Кто он? Откуда? Не видал Варфушка такого священника ни в соседнем селе, ни в ростовских храмах, куда усердно ездили они всей семьей.
Кто же?
Старец молился, не видя приблизившегося к нему мальчика… Вдохновенно поднятый к небу взор сверкал слезами. Уста шептали. Худые, высохшие руки сжимались, переплетаясь тонкими пальцами. Струились по лицу слезы. Горячая, пламенная, точно не здешняя, была та молитва.
«О чем он? — опять толкнулась острая мысль в детскую головенку Варфушки, — о чем молится так? Чего просит?»
И вдруг что-то словно ударило по сердцу мальчика. Такая молитва не может не дойти до Господа. Такая молитва — свеча Божия, светильник, зажженный перед Его алтарем. «Попрошу незнакомого батюшку-пресвитера: пусть помолится за меня также пламенно, чтобы дал мне силы Господь постичь, понять грамоту, чтобы просветил мой мозг, умудрил мою мысль. Попрошу батюшку!»
Ждет Варфушка. Сейчас кончит молиться пресвитер. Тогда и подойдет к нему, попросить. Робко, как милости, попросит его пламенной молитвы за него, за неразумного, маленького Варфушку. Ждет, затаив дыхание. Теперь уже скоро, скоро…

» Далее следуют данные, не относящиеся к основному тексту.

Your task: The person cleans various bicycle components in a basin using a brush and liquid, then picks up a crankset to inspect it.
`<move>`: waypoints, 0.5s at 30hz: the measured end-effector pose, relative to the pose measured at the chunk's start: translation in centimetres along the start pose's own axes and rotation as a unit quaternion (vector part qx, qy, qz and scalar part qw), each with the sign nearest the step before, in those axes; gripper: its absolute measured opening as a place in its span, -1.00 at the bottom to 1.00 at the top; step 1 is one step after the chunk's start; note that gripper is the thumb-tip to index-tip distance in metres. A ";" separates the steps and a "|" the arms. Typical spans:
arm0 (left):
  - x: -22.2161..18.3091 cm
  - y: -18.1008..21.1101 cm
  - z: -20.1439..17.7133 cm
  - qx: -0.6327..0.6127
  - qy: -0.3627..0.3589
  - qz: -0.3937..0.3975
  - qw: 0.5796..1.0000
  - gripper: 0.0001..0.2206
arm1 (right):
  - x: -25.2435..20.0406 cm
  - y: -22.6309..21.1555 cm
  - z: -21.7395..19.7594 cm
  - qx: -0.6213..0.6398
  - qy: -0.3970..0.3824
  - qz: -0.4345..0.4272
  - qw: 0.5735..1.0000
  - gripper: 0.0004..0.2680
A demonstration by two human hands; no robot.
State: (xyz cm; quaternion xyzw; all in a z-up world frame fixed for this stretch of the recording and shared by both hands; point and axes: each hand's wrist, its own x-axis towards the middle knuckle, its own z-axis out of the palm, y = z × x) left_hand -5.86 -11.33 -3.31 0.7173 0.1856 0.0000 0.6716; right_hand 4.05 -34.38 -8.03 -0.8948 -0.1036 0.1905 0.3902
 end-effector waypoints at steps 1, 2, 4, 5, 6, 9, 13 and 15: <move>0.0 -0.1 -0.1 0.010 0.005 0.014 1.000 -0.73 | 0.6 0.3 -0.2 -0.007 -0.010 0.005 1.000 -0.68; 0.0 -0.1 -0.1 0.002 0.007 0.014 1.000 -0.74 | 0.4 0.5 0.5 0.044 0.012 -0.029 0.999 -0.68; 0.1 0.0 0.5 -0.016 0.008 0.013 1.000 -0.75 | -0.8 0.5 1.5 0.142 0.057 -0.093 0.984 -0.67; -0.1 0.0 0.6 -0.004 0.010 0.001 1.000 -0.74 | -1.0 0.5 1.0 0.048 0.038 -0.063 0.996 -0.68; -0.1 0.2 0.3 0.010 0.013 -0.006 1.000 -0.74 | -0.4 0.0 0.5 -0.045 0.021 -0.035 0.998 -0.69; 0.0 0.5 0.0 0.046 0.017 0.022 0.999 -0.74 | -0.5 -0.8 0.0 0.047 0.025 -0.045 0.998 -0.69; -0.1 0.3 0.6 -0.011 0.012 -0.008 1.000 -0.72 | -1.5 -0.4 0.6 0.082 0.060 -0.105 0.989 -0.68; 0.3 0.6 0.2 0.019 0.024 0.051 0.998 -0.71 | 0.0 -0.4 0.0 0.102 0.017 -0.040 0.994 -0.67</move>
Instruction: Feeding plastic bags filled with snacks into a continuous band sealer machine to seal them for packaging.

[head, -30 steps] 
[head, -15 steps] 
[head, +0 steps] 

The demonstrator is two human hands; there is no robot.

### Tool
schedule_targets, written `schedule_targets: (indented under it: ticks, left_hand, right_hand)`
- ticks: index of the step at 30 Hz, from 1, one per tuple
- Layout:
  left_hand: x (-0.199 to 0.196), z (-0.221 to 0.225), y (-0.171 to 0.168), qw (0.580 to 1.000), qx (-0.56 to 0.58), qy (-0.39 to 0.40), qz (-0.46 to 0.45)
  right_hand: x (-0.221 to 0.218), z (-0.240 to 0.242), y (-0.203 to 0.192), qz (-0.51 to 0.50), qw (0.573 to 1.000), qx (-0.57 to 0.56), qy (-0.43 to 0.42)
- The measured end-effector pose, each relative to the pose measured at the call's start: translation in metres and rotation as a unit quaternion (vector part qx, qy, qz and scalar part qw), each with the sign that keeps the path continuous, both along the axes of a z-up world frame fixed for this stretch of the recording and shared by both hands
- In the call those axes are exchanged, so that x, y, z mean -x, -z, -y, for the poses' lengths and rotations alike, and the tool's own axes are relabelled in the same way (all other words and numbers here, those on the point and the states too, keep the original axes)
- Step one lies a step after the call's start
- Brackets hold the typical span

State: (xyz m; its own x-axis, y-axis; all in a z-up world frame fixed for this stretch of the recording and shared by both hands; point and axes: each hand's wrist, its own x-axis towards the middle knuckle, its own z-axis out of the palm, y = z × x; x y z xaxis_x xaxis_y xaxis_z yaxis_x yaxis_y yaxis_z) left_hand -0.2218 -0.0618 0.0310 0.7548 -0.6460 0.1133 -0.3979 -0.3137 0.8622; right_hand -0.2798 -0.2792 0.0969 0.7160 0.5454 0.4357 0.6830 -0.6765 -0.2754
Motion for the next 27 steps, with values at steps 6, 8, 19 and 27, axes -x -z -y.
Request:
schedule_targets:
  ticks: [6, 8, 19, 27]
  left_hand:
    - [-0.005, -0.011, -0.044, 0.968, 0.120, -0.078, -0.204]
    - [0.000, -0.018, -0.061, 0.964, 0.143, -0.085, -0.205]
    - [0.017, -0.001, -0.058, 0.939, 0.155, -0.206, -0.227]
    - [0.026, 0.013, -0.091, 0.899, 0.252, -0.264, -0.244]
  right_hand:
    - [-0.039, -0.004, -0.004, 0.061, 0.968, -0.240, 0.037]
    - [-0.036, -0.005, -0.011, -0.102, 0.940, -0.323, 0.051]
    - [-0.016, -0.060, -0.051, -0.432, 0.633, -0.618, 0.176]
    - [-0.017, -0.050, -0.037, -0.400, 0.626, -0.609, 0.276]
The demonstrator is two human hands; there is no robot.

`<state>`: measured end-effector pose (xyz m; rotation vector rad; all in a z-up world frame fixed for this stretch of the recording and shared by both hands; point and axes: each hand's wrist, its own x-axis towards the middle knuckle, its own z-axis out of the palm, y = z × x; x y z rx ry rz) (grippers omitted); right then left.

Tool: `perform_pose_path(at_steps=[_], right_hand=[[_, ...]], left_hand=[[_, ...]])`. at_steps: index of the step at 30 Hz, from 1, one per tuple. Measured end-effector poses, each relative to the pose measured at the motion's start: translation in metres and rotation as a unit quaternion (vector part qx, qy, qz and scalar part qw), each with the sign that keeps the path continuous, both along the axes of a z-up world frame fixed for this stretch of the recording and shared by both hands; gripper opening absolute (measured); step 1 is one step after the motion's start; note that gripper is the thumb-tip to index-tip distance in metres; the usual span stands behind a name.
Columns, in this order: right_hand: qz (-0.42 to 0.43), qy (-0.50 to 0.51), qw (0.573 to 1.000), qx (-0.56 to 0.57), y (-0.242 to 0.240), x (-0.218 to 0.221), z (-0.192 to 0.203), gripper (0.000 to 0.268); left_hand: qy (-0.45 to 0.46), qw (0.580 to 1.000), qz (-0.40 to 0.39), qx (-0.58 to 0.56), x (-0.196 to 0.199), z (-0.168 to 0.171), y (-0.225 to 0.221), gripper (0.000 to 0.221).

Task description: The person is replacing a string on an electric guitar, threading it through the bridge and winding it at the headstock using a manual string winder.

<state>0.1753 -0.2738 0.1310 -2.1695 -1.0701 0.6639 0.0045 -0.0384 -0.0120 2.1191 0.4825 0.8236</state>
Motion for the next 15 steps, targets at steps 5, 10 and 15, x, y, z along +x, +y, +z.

— Аминь! — прошептали старческие бледные уста.
— Аминь! И «Аминь» еще раз.
Кончил дивный старик. Опустил глаза. Замер на минутку. Потом вскинул их снова на мальчика.
— Что тебе, отрок, надобно? Говори, малый!
Ах, как чист и хрустален звук голоса старого незнакомца!.. Лицо бледное, борода седая, а голос молодой, свежий. Ангельский голос. Не слыхал еще такого Варфушка на земле…
Затрепетал весь от самому непонятной какой-то радости. Заалелось румянцем детское лицо.
— Батюшка, батюшка! Добрый, ласковый! Помолись за меня, батюшка. Грамоту не пойму, псалтири не одолеть, и Четьи Минеи тоже… Никакой премудрости вообще книжной… Обижен я памятью… Помоги мне, отче!
Взглянул пресвитер светло и ясно. Положил руку сухую, легкую, как воздух, на кудрявую головку ребенка; улыбнулся прекрасной, как весеннее небо, улыбкой.
— Помолимся вместе, отрок… Господь милостив к детям. На них Его благословение… Встань подле, преклони колени. Помолимся вместе…
Покорно опустился на колени Варфушка. Дивный старик — рядом.
Незнакомец зашептал молитву. Зашептал за ним и Варфушка. Варфушка совсем особенно молиться умеет. Для Варфушки молитва — радость, неземной восторг, порыв вдохновения. Всем своим существом уходит он в молитву. С детства раннего у него это, с тех пор, как помнит себя, на молитву становится, как бы словно на праздник идет. Бог для Варфушки — Друг первый, невидимый Друг и Повелитель милостивый. Служить Ему всю жизнь, служить и трудиться. Для Него, ради Него трудиться, за всех людей, больше всех. Ведь Сын Его трудился, был плотником, стругал бревна с Иосифом, нареченным отцом, а он, Варфушка, разве он лучше Единого, чтобы не работать до пота лица. Трудиться за близких, за дальних, за весь мир — вот что грезилось с младенческих лет Варфушке. Трудиться, помогать на дому, по усадьбе старшим, отцу с матерью, челяди, как равный равному, холопу-наемнику, либо своему крепостному, — вот что освещало ясным светом сердце ребенка. Только один труд не давался: грамота, премудрость книжная. Вот и молится он теперь: «Помоги, Господи, одолеть ее! Великий Хозяин мира, взгляни, смилуйся над маленьким Твоим рабом!»